One of the unique features of the Schweitzer and Rolfs study is the use of a high speed projector. The eyes are in motion for about 50 ms. Meanwhile, high-end monitors can display around seven images. However, the high-speed projector generates around 70 images during this time and allows researchers to rearrange the patches in addition to masking them.
These results convincingly demonstrate that visual input during eye movements can solve part of the visual stability problem and provide a potential solution to stabilize visual characteristics very quickly through eye movements (4). It now appears that the continued presence of the target could accelerate the stability of visual features and that temporary removal of the target likely deteriorates the stability of visual features by deteriorating the retinal movement sequence.
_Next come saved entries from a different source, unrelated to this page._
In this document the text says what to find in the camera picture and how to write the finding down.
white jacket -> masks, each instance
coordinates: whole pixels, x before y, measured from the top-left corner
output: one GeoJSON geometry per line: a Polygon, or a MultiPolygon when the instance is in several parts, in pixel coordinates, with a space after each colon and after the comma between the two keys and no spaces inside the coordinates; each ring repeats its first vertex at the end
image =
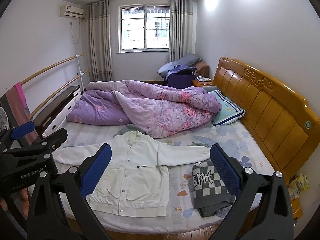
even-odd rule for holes
{"type": "MultiPolygon", "coordinates": [[[[167,166],[196,163],[210,158],[204,146],[170,146],[138,131],[129,131],[107,142],[112,158],[94,192],[93,210],[130,217],[165,216],[169,201],[167,166]]],[[[55,160],[80,165],[103,143],[57,150],[55,160]]]]}

human hand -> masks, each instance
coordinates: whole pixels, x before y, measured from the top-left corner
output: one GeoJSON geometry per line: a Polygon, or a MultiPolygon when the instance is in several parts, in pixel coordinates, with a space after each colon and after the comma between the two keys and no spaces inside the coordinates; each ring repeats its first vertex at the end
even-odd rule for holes
{"type": "MultiPolygon", "coordinates": [[[[26,217],[29,211],[28,191],[26,188],[20,190],[19,198],[20,200],[22,200],[22,214],[26,217]]],[[[0,206],[3,208],[4,211],[8,210],[7,203],[4,201],[4,199],[0,199],[0,206]]]]}

comforter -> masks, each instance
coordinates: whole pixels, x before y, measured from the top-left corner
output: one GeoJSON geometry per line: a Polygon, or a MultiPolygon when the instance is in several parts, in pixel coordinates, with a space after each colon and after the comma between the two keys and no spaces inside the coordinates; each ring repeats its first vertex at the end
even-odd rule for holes
{"type": "Polygon", "coordinates": [[[163,138],[200,126],[221,109],[215,96],[202,88],[180,90],[133,80],[91,82],[68,120],[94,125],[131,122],[152,138],[163,138]]]}

round sticker on headboard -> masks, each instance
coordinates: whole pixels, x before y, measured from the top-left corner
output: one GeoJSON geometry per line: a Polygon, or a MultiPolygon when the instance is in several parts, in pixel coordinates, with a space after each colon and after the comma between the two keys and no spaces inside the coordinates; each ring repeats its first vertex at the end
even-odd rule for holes
{"type": "Polygon", "coordinates": [[[311,127],[311,122],[310,122],[310,121],[307,121],[307,122],[306,122],[306,128],[309,129],[310,127],[311,127]]]}

bed sheet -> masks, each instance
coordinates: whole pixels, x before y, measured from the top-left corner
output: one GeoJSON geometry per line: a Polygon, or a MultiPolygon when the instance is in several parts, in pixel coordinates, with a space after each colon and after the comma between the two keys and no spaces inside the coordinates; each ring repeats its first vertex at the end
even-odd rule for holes
{"type": "MultiPolygon", "coordinates": [[[[123,126],[93,126],[67,122],[64,128],[68,139],[61,147],[83,146],[110,140],[123,126]]],[[[202,127],[193,128],[178,134],[157,139],[170,145],[201,144],[211,147],[219,143],[224,151],[235,157],[244,167],[252,167],[257,173],[272,175],[273,167],[268,162],[252,136],[236,121],[232,124],[213,127],[211,122],[202,127]]],[[[57,163],[59,172],[65,172],[70,166],[57,163]]],[[[94,211],[102,225],[111,231],[137,234],[170,234],[189,232],[221,223],[230,208],[222,209],[216,215],[201,218],[193,208],[193,164],[169,168],[170,198],[167,216],[155,218],[131,218],[94,211]]],[[[68,217],[73,218],[70,205],[64,193],[61,199],[68,217]]],[[[259,205],[261,194],[257,194],[251,210],[259,205]]]]}
Improve artificial visual systems
Beyond the science of vision, these findings have far-reaching implications. Advances in areas such as neurological / ophthalmic care, robotics, computer vision, and the development of visual display are critically dependent on a fundamental understanding of the human visual system. If we really want to understand and emulate the human visual system, we have to take into consideration all of its architecture (5). Currently, a major difference between most artificial networks and the human visual system lies at the very basis of the human visual system: eye movements. The entire visual system works against the background of eye movements. As such, one would expect it to use eye movement-induced quirks (like motion streaks) and be equipped with tricks to distinguish movement stimuli created by eye movements. movements of objects in the outside world: the world has moved or have the eyes moved?
Recent findings demonstrate that the alternating cycle of fixations and eye movements alters the spectral content of visual input in a way that appears highly adaptive in our natural environment (6, 7). The new results from Schweitzer and Rolfs now show that the brain adapts even specific parts of the spectral content of the retinal movement sequence generated by eye movement. Together, these data demonstrate that eye movements are a fundamental part of the human visual system – not a nuisance, but useful.
In order to understand, replicate, and improve our visual system, we must remember that processing begins in the eyes and their mobility adds unique and fundamental characteristics to the overall visual processing flow. It is in these characteristics that part of the effectiveness of the human visual system begins.